การจัดการวัตถุดิบคงคลังของร้านอาหาร โดยใช้ Proximal Policy Optimization

Authors

ผศ.ดร.วรพล พงษ์เพ็ชร, นายณัฐวัฒน์ เอกธรรมนิตย

Published

Thai Journal Operation Research: TJOR

Abstract

This research focuses on the Proximal Policy Optimization Algorithm (PPO) of
Reinforcement Learning to make a forecasting model of raw material stock in
restaurants. The restaurant’s daily raw material stock ordered and the number of raw
material stock used fluctuates daily. The unused raw material stock is left as wasted
material.

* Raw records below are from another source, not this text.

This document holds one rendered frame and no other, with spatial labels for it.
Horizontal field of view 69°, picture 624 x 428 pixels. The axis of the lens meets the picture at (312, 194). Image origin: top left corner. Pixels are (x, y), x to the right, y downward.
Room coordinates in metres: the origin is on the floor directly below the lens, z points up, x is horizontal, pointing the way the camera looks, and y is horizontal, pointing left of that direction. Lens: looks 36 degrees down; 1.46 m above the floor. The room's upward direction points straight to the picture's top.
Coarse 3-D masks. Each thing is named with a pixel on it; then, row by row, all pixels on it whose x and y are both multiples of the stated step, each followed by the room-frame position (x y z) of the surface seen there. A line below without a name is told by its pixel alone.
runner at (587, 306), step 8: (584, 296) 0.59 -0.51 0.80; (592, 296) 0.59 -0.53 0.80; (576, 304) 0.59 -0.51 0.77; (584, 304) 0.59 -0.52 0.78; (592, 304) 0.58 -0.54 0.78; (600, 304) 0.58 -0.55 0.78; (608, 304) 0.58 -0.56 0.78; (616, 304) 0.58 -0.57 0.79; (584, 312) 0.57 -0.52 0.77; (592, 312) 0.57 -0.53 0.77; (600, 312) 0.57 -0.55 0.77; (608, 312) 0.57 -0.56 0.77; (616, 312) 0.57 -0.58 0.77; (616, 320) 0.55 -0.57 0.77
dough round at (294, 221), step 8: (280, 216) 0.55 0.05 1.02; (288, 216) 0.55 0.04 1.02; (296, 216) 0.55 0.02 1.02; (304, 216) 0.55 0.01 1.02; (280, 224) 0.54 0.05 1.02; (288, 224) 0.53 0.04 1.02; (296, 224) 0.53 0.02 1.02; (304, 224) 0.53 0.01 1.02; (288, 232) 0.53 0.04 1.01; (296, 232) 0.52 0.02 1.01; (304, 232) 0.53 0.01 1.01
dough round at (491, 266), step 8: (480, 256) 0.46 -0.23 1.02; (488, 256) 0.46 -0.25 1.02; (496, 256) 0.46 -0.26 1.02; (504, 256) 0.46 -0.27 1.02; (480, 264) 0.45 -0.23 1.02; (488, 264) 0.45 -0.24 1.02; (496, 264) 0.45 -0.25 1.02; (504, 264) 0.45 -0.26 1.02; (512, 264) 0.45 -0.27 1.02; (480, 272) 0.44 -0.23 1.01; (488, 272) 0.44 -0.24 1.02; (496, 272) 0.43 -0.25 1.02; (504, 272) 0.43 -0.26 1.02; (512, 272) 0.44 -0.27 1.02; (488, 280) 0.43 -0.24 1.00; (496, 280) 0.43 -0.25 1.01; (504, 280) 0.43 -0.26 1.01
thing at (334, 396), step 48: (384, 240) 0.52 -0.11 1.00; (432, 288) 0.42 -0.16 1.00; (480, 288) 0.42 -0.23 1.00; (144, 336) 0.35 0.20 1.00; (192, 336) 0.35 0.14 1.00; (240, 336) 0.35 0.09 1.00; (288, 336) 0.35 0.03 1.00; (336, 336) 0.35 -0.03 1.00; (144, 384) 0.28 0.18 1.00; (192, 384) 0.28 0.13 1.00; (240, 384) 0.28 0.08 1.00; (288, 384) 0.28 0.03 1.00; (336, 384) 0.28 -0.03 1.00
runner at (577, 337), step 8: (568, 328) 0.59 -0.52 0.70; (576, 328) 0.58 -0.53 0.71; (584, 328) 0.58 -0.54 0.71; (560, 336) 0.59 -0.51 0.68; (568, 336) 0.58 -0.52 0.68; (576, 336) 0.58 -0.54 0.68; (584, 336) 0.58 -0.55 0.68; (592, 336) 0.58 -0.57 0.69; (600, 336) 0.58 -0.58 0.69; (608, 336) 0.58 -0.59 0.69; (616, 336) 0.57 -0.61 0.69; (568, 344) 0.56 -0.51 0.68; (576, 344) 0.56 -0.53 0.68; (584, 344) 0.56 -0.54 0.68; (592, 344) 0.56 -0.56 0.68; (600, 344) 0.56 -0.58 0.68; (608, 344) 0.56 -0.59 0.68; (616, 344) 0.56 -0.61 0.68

It caused fermentation and produced methane gas that rises to destroy
ozone into the atmosphere. This research investigated a One-Attribute Model and a
Multi-Attribute Model. The dataset used in this research is synthetic data that use the
normal distribution theory to make it. The model’s performance was assessed using
F-statistics, R-Square, and RMSE. We trained each model trained 12 million timesteps.
The result showed that the Multi-Attribute Model would converge to the value
optimization faster than the One-Attribute Model. We found that both models’
accuracy is about 82 percent. This research demonstrated that the PPO
Algorithm could be utilized to make an effective raw material forecasting tool.

(2021). การจัดการวัตถุดิบคงคลังของร้านอาหาร โดยใช้ Proximal Policy Optimization . Thai Journal Operation Research: TJOR , 9(1), 45-54.